• YOUR ASSIGNMENT: Identify every line in the records below that contains the word "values", and copy each of those lines.

• EXERCISE MATERIALS:

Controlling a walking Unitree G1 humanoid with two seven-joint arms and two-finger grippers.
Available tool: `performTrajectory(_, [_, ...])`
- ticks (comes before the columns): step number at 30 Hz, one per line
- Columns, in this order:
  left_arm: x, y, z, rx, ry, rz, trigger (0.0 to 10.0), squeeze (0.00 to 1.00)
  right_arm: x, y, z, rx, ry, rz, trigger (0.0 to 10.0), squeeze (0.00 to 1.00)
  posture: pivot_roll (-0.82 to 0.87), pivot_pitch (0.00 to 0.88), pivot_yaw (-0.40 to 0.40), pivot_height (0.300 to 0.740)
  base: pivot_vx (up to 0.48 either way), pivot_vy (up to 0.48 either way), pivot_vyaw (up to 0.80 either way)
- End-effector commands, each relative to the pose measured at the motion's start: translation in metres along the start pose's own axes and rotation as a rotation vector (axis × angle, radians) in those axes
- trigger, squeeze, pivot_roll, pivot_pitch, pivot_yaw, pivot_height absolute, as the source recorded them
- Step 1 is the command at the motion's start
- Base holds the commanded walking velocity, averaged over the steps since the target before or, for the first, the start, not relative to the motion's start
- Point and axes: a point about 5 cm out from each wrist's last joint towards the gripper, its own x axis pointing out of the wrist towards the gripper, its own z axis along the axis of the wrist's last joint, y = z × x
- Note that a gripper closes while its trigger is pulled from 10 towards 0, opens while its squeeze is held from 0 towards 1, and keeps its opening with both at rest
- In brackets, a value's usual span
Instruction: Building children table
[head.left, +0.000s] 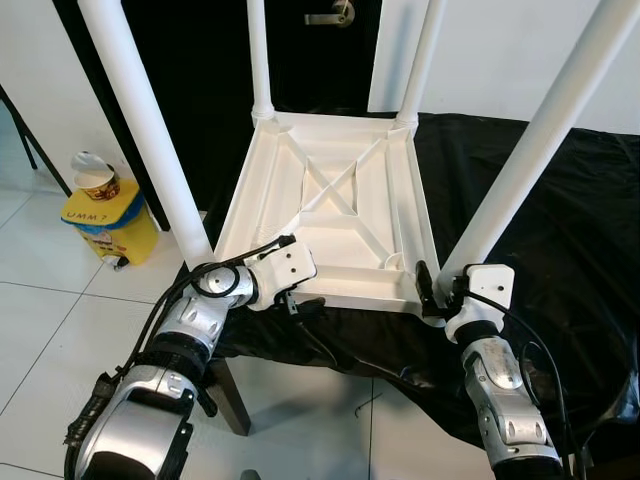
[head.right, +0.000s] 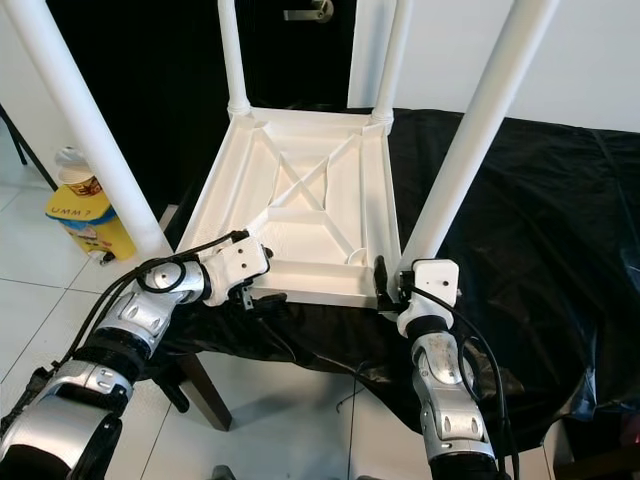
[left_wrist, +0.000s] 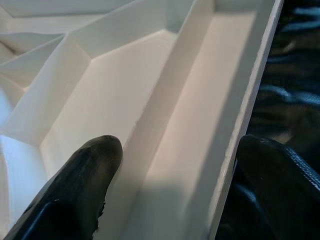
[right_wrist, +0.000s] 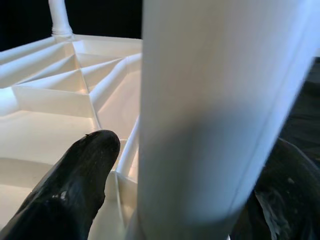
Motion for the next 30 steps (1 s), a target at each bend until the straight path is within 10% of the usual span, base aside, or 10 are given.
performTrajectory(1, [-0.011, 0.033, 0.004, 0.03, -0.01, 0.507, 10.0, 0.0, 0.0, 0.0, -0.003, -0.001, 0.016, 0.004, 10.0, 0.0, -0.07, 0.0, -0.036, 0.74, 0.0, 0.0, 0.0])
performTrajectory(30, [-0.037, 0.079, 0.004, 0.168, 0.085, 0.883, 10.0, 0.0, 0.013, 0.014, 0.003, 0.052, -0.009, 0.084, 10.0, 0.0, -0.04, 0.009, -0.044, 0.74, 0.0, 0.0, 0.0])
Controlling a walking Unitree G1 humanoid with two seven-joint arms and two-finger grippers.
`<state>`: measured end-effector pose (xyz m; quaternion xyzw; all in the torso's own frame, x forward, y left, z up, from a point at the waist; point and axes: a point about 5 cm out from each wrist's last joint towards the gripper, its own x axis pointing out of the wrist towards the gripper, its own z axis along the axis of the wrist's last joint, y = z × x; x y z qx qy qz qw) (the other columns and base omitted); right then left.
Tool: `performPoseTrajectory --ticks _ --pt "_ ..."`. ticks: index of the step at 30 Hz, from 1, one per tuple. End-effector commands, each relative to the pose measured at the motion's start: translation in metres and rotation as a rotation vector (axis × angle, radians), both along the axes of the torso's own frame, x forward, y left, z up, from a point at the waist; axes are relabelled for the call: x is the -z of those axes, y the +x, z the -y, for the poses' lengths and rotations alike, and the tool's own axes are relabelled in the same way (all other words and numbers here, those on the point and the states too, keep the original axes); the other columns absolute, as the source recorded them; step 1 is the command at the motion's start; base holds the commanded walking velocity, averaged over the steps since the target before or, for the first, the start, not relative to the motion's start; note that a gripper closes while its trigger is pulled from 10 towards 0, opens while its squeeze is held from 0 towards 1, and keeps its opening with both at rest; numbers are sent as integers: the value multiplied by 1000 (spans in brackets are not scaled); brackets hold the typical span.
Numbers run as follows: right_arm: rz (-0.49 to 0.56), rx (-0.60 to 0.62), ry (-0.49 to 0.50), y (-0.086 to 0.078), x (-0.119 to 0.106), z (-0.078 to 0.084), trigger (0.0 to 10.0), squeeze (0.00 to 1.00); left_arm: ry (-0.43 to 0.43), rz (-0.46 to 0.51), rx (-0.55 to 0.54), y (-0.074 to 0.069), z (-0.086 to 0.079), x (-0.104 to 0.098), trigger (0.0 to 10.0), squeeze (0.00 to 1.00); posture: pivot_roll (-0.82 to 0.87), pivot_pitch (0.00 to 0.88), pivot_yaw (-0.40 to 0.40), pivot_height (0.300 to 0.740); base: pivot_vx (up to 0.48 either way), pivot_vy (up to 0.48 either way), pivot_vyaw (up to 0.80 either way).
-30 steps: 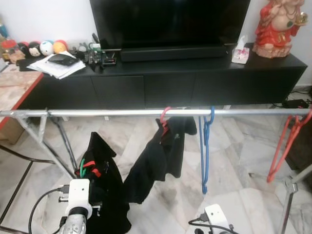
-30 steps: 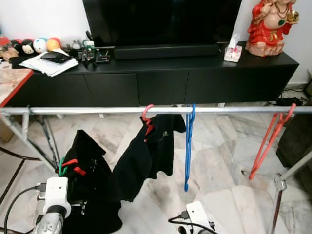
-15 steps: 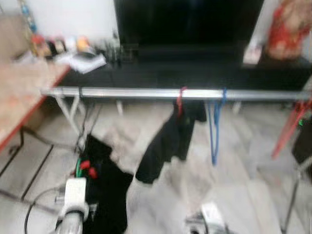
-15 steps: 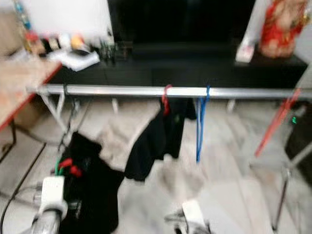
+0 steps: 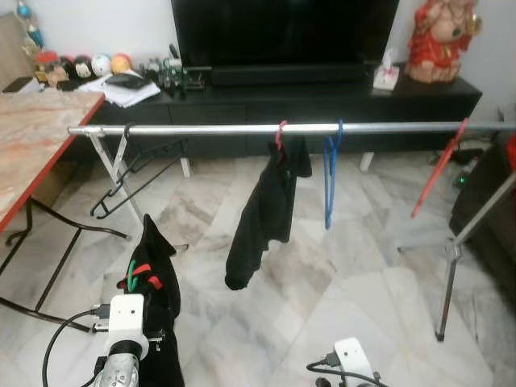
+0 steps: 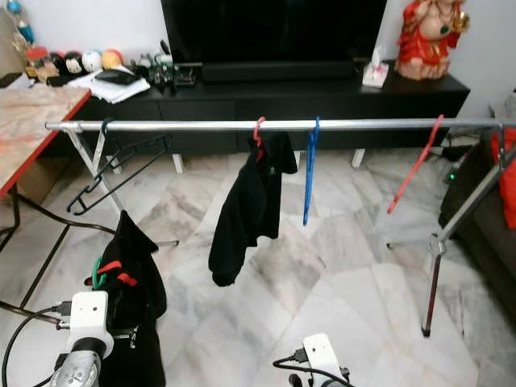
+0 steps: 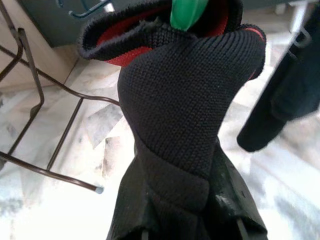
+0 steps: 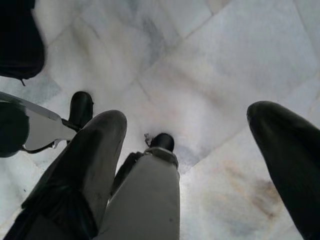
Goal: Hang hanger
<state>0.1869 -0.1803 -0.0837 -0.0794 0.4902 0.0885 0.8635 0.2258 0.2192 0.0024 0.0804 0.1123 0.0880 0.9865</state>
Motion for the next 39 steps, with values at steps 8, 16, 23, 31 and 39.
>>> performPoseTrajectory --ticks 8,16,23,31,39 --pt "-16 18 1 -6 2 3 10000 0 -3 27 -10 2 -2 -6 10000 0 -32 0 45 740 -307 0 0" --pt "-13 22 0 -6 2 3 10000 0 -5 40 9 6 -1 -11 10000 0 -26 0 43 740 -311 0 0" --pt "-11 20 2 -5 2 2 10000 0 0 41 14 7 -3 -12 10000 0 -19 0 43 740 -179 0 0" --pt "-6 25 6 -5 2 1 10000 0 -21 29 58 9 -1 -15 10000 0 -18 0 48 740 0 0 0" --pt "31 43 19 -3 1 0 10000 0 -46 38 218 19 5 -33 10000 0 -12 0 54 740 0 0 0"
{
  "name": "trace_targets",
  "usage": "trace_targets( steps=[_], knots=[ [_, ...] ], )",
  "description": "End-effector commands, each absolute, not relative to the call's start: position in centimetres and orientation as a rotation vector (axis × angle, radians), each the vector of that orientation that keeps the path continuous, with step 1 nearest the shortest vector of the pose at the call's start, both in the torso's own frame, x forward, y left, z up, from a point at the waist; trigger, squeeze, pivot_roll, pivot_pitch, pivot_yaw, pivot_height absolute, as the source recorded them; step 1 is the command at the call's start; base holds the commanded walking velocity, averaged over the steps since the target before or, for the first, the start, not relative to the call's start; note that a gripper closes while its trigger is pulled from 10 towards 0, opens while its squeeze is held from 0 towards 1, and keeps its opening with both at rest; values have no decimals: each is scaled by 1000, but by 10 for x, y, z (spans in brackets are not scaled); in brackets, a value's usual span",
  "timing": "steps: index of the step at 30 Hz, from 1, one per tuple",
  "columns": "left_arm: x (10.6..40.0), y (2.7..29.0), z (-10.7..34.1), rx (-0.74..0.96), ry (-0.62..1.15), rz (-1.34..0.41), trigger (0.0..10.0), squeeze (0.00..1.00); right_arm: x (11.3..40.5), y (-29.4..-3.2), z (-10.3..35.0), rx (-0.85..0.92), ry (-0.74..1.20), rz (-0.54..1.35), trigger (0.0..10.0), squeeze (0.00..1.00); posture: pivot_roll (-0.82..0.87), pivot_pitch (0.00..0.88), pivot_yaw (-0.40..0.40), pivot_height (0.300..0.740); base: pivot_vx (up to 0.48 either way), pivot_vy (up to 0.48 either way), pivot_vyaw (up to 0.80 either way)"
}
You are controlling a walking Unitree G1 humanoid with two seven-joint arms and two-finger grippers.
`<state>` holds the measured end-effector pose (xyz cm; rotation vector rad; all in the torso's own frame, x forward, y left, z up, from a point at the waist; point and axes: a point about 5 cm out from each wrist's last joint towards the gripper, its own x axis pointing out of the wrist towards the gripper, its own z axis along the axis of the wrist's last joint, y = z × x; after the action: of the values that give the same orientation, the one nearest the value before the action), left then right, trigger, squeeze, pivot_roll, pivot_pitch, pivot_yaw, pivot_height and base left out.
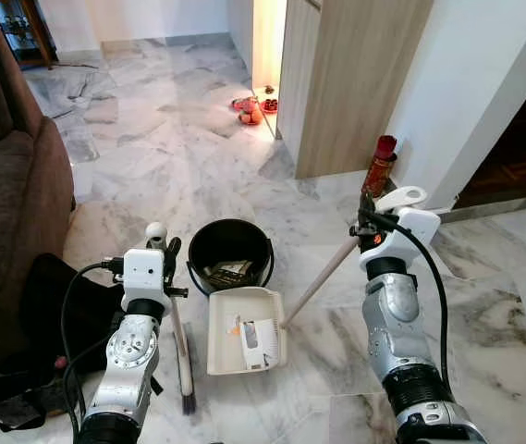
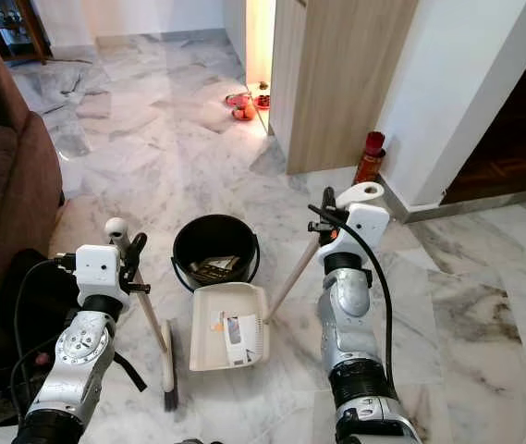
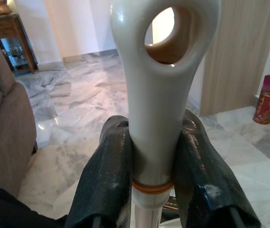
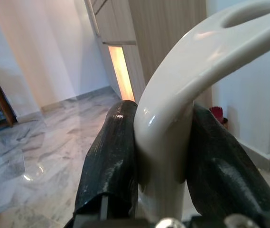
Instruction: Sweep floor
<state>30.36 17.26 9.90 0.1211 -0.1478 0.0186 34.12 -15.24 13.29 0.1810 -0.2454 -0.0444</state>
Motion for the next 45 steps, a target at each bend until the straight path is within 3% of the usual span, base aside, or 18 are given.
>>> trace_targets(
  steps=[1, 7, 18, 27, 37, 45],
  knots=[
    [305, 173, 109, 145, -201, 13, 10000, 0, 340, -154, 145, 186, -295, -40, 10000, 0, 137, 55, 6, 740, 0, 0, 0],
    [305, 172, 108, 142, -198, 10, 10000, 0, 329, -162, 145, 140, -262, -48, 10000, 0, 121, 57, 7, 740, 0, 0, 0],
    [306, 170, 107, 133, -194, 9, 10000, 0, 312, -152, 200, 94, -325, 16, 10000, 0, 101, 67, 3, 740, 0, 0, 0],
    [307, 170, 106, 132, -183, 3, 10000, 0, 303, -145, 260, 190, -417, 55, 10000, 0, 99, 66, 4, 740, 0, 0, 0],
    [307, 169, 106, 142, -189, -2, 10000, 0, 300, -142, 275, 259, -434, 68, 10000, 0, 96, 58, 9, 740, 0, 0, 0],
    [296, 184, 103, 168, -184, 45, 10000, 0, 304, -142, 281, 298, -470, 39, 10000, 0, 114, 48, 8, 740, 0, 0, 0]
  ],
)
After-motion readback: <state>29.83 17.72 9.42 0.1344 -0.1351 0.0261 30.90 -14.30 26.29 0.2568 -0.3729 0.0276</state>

• TASK SOLUTION:
Motion for the next 39 steps, with values at steps 8, 16, 23, 31 and 39.
  "description": "End-effector commands, each absolute, not relative to the call's start: position in centimetres and orientation as a rotation vector (axis × angle, radians), each the vector of that orientation that keeps the path continuous, with step 1 nearest the shortest vector of the pose at the call's start, both in the torso's own frame, x forward, y left, z up, from a point at the waist; trigger, squeeze, pivot_roll, pivot_pitch, pivot_yaw, pivot_height absolute, as the source recorded them; step 1 is the command at the call's start; base holds the commanded walking velocity, averaged over the steps since the target before or, for the first, the start, not relative to the call's start; note that a gripper closes while its trigger is pulled from 10 towards 0, opens while its squeeze is held from 0 towards 1, and keeps its opening with both at rest; values have no decimals: each is scaled by 1000, but by 10 for x, y, z (spans in brackets are not scaled); in brackets, a value's usual span",
`<state>` holds the measured end-effector pose (xyz cm; rotation vector rad; all in the torso's own frame, x forward, y left, z up, from a point at the waist; point and axes: a point about 5 cm out from each wrist's last joint towards the gripper, its own x axis pointing out of the wrist towards the gripper, its own z axis along the axis of the wrist's last joint, y = z × x; after the action: of the values that give the same orientation, the one nearest the value before the action), left then right, trigger, squeeze, pivot_roll, pivot_pitch, pivot_yaw, pivot_height and base left out.

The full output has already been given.